:: GOAL OF THE EXERCISE ::
Starting at the top of the entries, restate word for word each line up to and including the one with "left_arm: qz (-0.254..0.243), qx".

:: RECORDS FOR THE TASK ::
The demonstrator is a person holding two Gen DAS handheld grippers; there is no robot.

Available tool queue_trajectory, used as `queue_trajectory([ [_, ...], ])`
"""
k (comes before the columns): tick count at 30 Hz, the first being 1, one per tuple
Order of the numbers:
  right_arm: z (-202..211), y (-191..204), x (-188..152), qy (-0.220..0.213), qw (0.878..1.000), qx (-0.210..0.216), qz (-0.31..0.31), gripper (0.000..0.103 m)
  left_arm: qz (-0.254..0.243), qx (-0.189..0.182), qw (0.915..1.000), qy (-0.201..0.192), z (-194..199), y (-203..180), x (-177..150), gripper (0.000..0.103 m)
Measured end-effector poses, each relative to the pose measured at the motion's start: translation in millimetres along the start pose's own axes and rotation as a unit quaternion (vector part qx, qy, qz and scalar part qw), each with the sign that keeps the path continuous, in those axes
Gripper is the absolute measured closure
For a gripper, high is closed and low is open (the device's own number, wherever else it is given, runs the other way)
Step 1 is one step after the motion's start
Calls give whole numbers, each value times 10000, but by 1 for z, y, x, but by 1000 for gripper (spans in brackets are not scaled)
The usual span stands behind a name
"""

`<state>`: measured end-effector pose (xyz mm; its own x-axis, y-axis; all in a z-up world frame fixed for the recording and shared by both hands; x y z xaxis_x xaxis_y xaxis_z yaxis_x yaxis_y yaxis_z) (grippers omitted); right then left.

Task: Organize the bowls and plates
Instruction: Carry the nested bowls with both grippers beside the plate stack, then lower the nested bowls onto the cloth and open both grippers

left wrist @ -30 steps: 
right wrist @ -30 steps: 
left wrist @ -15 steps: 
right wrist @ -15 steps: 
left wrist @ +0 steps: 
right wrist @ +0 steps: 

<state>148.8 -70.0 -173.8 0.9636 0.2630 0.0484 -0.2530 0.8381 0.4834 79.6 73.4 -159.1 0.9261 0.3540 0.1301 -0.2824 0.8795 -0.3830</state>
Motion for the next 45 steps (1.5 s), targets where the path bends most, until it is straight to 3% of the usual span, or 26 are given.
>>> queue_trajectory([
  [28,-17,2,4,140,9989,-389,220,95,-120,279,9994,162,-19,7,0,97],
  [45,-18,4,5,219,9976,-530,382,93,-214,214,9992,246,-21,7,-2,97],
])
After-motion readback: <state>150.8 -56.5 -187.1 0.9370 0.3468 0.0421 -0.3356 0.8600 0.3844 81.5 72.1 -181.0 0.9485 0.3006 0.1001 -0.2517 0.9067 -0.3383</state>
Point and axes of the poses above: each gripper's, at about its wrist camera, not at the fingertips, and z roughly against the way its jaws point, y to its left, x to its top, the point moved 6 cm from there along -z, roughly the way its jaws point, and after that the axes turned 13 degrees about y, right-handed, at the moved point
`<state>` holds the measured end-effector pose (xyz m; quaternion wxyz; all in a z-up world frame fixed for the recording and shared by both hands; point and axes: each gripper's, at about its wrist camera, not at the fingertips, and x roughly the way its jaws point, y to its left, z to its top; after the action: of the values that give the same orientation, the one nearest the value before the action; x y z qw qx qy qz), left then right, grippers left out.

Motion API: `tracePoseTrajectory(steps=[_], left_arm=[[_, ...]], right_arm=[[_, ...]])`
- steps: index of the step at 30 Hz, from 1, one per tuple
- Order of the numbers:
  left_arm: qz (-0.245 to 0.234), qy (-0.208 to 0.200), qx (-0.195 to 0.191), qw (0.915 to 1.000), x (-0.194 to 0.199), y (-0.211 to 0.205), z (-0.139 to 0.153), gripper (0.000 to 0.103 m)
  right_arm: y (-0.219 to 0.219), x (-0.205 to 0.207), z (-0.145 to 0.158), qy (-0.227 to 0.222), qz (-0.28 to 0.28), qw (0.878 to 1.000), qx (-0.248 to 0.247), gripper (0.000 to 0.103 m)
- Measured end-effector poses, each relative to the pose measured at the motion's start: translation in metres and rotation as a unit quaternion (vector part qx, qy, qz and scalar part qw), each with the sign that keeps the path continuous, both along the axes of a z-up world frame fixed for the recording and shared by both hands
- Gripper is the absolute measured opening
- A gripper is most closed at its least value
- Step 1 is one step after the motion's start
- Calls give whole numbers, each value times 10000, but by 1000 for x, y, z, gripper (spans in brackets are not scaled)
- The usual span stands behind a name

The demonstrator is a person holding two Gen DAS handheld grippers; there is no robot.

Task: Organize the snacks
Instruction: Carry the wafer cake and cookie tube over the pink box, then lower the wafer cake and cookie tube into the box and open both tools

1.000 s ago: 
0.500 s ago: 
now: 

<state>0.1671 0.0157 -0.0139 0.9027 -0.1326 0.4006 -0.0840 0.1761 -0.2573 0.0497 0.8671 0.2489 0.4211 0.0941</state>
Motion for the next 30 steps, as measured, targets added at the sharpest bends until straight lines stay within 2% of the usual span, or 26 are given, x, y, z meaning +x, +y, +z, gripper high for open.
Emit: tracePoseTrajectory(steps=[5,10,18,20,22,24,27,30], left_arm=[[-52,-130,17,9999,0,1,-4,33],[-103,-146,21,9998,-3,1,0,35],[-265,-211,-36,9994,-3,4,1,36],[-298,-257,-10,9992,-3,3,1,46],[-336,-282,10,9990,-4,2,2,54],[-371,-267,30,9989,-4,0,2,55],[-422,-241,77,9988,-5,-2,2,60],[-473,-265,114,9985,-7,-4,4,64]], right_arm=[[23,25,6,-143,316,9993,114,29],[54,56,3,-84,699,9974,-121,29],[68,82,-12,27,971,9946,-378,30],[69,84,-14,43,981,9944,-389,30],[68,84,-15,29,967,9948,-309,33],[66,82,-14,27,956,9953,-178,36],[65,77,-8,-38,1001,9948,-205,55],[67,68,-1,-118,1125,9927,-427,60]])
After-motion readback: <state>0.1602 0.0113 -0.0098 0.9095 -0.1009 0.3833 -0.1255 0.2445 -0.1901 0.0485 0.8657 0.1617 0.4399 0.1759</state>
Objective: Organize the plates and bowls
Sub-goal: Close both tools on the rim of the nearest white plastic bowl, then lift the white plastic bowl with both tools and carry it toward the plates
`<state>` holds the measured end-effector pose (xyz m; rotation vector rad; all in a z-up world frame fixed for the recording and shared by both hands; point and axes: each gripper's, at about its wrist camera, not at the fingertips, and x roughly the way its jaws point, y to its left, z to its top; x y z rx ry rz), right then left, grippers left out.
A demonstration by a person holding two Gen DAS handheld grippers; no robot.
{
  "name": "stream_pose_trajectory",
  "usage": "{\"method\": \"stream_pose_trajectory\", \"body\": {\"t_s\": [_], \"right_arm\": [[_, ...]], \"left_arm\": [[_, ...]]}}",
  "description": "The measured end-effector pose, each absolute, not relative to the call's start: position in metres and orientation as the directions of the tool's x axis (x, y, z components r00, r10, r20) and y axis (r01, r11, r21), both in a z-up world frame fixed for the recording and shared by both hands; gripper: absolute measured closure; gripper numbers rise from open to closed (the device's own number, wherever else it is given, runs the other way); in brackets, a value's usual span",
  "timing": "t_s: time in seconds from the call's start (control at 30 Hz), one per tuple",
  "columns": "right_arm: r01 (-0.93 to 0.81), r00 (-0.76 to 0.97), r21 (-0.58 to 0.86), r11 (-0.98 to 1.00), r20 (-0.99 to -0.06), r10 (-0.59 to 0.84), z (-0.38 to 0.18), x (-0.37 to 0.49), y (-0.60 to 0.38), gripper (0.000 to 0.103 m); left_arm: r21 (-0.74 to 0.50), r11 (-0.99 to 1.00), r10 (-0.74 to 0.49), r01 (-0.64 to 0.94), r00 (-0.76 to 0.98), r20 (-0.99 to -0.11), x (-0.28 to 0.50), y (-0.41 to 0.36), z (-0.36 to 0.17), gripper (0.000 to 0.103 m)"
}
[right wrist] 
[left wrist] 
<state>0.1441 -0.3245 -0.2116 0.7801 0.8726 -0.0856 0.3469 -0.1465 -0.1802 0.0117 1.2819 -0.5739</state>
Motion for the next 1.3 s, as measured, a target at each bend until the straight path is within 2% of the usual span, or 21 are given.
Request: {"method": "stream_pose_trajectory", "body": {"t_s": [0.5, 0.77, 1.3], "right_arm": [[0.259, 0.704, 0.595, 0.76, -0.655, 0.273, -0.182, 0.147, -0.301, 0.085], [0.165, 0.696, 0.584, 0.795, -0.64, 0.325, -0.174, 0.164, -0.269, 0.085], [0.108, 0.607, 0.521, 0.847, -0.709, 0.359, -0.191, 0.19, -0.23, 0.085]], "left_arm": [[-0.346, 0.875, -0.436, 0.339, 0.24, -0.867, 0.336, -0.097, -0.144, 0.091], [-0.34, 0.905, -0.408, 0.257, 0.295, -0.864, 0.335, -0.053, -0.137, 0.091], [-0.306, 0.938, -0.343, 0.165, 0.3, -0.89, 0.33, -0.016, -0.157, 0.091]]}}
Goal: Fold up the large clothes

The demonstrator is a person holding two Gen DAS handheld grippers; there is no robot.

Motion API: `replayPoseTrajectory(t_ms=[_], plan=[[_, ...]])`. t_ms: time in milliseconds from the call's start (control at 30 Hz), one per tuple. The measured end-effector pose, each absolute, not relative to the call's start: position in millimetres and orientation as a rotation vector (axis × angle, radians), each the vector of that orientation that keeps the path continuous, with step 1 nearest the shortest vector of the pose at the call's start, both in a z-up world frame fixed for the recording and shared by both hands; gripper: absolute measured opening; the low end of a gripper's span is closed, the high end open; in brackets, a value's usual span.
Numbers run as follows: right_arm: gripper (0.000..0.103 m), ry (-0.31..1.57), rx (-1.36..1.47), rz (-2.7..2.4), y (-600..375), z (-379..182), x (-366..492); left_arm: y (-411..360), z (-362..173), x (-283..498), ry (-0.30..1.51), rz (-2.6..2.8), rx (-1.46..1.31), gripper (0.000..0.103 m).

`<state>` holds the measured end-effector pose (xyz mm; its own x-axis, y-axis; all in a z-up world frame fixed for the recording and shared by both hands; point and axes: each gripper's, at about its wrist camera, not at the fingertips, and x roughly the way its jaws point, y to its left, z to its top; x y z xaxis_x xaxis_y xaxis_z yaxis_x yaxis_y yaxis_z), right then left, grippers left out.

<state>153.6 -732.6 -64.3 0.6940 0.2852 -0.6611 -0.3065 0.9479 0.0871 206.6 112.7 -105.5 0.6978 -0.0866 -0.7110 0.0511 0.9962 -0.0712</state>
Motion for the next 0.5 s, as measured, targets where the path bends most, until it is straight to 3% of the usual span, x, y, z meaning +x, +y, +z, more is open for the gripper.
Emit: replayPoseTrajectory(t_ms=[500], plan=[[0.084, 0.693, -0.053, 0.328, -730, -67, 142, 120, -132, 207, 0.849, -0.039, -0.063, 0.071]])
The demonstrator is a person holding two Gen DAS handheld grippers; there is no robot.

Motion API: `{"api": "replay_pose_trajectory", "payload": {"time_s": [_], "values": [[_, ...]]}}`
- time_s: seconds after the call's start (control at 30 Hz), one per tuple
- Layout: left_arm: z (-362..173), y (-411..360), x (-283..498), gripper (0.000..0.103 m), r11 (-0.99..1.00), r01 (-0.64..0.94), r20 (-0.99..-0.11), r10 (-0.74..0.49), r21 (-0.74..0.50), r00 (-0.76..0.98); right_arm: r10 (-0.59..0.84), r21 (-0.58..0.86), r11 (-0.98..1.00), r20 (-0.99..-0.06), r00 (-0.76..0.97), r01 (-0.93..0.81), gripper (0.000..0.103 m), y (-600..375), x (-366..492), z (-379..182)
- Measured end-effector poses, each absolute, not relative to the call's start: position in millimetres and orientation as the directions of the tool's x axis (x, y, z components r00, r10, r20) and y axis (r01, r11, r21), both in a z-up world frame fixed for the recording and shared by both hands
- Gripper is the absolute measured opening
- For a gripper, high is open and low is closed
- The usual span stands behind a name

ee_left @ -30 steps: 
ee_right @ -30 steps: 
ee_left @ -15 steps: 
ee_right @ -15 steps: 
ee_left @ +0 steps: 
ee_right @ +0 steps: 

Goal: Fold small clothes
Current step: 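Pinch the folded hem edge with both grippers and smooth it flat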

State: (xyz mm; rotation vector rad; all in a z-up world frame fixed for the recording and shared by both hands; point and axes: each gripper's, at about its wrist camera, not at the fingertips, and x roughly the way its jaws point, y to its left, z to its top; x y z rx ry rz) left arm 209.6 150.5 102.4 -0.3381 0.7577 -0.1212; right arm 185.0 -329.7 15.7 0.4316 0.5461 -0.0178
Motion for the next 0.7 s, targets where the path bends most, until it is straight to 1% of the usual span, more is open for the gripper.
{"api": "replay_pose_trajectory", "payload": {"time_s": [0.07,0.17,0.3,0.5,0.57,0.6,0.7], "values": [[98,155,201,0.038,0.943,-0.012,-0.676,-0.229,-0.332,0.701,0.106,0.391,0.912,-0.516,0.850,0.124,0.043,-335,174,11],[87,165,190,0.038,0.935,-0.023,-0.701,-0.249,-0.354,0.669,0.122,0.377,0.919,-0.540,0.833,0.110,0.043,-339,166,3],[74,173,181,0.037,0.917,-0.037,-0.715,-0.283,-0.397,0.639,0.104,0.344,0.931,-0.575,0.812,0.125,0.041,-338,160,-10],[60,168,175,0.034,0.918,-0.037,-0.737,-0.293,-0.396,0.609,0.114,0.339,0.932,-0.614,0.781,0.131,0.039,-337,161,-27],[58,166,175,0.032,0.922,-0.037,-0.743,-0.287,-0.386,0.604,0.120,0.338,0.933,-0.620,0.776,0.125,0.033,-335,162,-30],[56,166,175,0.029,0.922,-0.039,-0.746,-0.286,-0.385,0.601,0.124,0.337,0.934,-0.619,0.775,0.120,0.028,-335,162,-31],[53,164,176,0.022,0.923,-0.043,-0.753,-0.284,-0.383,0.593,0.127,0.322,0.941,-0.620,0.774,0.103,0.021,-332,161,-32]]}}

:: PROBLEM SOLUTION ::
The demonstrator is a person holding two Gen DAS handheld grippers; there is no robot.

Available tool queue_trajectory, used as `queue_trajectory([ [_, ...], ])`
"""
k (comes before the columns): tick count at 30 Hz, the first being 1, one per tuple
Order of the numbers:
  right_arm: z (-202..211), y (-191..204), x (-188..152), qy (-0.220..0.213), qw (0.878..1.000), qx (-0.210..0.216), qz (-0.31..0.31), gripper (0.000..0.103 m)
  left_arm: qz (-0.254..0.243), qx (-0.189..0.182), qw (0.915..1.000), qy (-0.201..0.192), z (-194..199), y (-203..180), x (-177..150), gripper (0.000..0.103 m)

No more output will be produced.